The 2016 budget (completed before year end 2015) estimates 2015 revenue at $540.2 million and expenditures at $539.3 million. Thus, the $30 million shortfall projected in the 2015 budget has apparently disappeared. At the same time the 2016 budget is forecasting $109 million in cumulative budget shortfalls through 2018 as expenditures rise more than revenues in 2016, 2017, and 2018. With a projected fund balance of only $17.8 million at the end of 2018, the District would be out of compliance with fund balance policy. Not exactly bankruptcy but serious.

But what do the recent budget forecasts and actual results tells us about the reliability of the 2016 projection? A look at budgets going back to 2011 should shed some light on this question. District budget data from 2011 through 2016 provide budgeted and actual expenditures and revenues (actuals appear on a two year lag).
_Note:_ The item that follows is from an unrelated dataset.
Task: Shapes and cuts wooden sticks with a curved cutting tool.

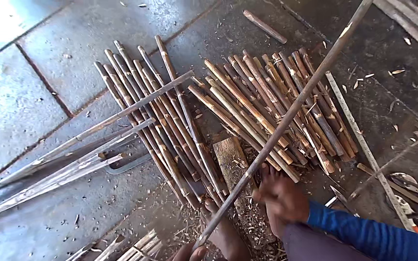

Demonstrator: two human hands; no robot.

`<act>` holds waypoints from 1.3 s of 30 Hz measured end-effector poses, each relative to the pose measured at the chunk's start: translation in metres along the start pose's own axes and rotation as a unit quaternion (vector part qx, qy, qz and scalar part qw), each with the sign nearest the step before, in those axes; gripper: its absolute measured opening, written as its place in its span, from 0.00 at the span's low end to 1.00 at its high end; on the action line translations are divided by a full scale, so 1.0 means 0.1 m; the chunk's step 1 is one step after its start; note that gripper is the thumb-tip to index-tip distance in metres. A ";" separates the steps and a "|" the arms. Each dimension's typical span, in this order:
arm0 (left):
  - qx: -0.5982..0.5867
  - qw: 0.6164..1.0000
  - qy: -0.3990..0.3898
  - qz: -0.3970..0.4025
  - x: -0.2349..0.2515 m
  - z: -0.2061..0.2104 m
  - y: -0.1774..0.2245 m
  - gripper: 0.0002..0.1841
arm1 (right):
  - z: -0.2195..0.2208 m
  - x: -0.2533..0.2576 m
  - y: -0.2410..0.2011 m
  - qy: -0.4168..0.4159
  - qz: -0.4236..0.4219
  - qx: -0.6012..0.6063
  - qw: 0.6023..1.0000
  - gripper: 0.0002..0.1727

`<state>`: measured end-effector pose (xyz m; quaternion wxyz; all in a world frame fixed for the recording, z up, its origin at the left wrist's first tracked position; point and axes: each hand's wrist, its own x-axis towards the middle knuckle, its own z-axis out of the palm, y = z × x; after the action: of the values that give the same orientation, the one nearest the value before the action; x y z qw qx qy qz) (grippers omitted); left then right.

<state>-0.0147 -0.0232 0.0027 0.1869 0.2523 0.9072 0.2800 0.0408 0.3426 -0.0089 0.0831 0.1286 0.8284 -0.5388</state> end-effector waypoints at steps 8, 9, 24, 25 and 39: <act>-0.003 1.000 -0.027 0.005 0.05 -0.09 0.01 0.31 | -0.03 0.06 -0.01 0.056 -0.016 0.036 0.998 0.27; 0.003 1.000 -0.022 0.006 0.03 -0.09 0.04 0.30 | -0.07 0.10 -0.03 0.087 -0.016 0.069 0.994 0.26; 0.054 0.998 0.000 0.031 0.04 -0.05 0.05 0.31 | 0.01 0.14 -0.08 0.096 -0.007 0.104 0.990 0.27; 0.057 0.998 0.012 0.035 0.05 -0.04 0.05 0.30 | 0.06 0.13 -0.08 0.071 -0.017 0.065 0.995 0.26; 0.064 0.997 0.014 0.037 0.04 -0.03 0.01 0.32 | 0.05 0.16 -0.07 0.083 0.006 0.063 0.995 0.27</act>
<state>-0.0185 -0.0217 0.0050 0.1475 0.2936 0.9155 0.2320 0.0231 0.3377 -0.0096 0.0092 0.1832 0.7959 -0.5770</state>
Budget deficits were forecast in each of the four years 2011 through 2014 (the last year for which actual expenditures and revenues are available). Three forecast deficits turned out to be surpluses instead and the deficit that did occur was smaller than projected.

2011 through 2014 PPS Budgets and Actuals, $ Millions
Expenditures Revenues
Year Budgeted Actual Budgeted Actual
2011 $540.9 $528.0 $532.2 $523.6
2012 $529.8 $518.0 $508.1 $521.2
2013 $521.8 $498.6 $512.0 $520.2
2014 $529.1 $527.3 $514.7 $539.2
Cumulative $2,121.6 $2,072 $2,067.0 $2,104.2
Actual – Budget -$49.7 $37.2

Over the four budget years –2011 through 2014—the expected difference between expenditures and revenues was a cumulative shortfall of $54 million (add in 2015’s budgeted deficit and the projected cumulative shortfall reaches $80 million) but the actual figures showed revenues outpacing expenditures by $32 million. With 2011-14 actual expenditures coming in close to $50 million less than budgeted and actual revenues $37 million greater than projected, the net improvement or "gain" over the four years is close to $90 million.

Despite this evidence of bad forecasting and the comments from the state’s top auditing official, PPS claims of impending insolvency have not stopped.

Nonetheless, if the District truly believes with high levels of certainty that its projections of insolvency by 2018 are correct, then they should take clear and direct action to help stave off this event.

Under a 2012 Commonwealth statute (Act 141), the state created a financial recovery program for school districts akin to Act 47 for municipal governments. The program offers technical assistance and has placed four districts (Aliquippa, Reading, Steelton-Highspire, and Wilkinsburg) into financial watch status, and four districts (Chester-Upland, Duquesne, Harrisburg, and York) into financial recovery status.

Knowing that the state certainly did not want its second largest city to face bankruptcy it granted Pittsburgh Act 47 status in 2003. Surely the state would not want insolvency to befall its second largest school district, thus PPS ought to explore Act 141 as a way to avoid their predicted crisis, if they are convinced insolvency is near.

Could it be that what the District is doing is deliberately presenting a bleak financial picture again and again even though that picture has always turned out to be unfounded? One would think that budget surpluses the size PPS has recently experienced and the buildup of a large reserve would be news to brag about and possibly prompt a hint of a reduction in tax rates for PPS taxpayers.

Is the District presenting a picture of insolvency to encourage advocates and lobbyists to call for additional education funding in order for PPS to get more state and local money? Or is it a negotiation tactic to be used in labor contract discussions? What can be the motivation for continuously forecasting budget deficits? One could appreciate an abundance of caution in budgeting, but these errors are too large to support that argument. Normally, expenditures are more likely to be larger than forecast and revenues less than projected. In the PPS case the exact reverse has happened.